Output the listing below verbatim, from its first line to its last.

Start of AVAILABLE DATA

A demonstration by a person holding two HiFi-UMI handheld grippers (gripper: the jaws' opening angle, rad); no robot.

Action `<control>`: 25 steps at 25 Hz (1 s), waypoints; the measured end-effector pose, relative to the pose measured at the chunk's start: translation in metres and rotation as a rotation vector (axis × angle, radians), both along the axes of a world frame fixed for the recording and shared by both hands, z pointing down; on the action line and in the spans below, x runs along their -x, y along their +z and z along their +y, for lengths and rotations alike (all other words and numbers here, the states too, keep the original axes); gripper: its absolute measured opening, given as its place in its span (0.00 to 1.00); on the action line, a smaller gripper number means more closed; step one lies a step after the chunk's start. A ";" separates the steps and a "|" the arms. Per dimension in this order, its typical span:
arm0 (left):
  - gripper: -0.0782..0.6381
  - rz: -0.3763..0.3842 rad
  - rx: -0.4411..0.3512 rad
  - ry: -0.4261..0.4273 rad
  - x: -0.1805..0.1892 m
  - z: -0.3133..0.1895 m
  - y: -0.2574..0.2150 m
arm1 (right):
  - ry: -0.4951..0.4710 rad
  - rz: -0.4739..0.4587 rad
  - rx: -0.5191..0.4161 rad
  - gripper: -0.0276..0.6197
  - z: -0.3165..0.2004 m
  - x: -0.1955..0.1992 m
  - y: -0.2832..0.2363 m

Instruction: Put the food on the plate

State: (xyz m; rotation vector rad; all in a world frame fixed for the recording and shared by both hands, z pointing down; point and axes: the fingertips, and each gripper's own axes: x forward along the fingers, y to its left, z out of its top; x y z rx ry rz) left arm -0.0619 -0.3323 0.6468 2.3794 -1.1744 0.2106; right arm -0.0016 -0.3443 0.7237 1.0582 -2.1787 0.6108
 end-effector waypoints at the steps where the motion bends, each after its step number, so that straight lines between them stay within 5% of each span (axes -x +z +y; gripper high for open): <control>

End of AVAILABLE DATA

## OUTPUT OF THE TASK
A demonstration by a person holding two HiFi-UMI handheld grippers (gripper: the jaws' opening angle, rad); no robot.

Action `<control>`: 25 steps at 25 Hz (1 s), waypoints; the measured end-effector pose, relative to the pose measured at the chunk's start: translation in metres and rotation as a rotation vector (axis × angle, radians), both along the axes of a world frame fixed for the recording and shared by both hands, z pointing down; on the action line and in the spans below, x runs along their -x, y along their +z and z along their +y, for lengths and rotations alike (all other words and numbers here, the states too, keep the original axes); gripper: its absolute measured opening, given as its place in its span (0.00 to 1.00); on the action line, a smaller gripper number means more closed; step one lies a step after the chunk's start. A ";" separates the steps and a "|" the arms. Per dimension in this order, its typical span:
arm0 (left):
  - gripper: -0.0782..0.6381
  - rz: -0.3763..0.3842 rad
  - rx: -0.4411..0.3512 rad
  - ry: -0.4261..0.4273 rad
  - x: -0.1805..0.1892 m
  - z: -0.3133..0.1895 m
  - y: -0.2574..0.2150 m
arm1 (right):
  - ry: -0.4951..0.4710 rad
  - rz: -0.4739..0.4587 rad
  - rx: -0.5191..0.4161 rad
  - gripper: -0.0276..0.6197
  - z: -0.3165..0.2004 m
  - x: -0.1955..0.1992 m
  - y: -0.2832..0.2363 m

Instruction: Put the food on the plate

State: (xyz m; rotation vector rad; all in a world frame fixed for the recording and shared by both hands, z pointing down; point and axes: the fingertips, and each gripper's own axes: x forward along the fingers, y to its left, z out of its top; x y z rx ry rz) left arm -0.0619 -0.3323 0.6468 2.3794 -1.1744 0.2106; right arm -0.0016 -0.3443 0.7237 1.0582 -2.1787 0.6108
 end-effector waypoints at the steps where the motion bends, each after its step number, so that straight lines between them stay within 5% of each span (axes -x +z +y; gripper high for open): <control>

There is nothing more to the output.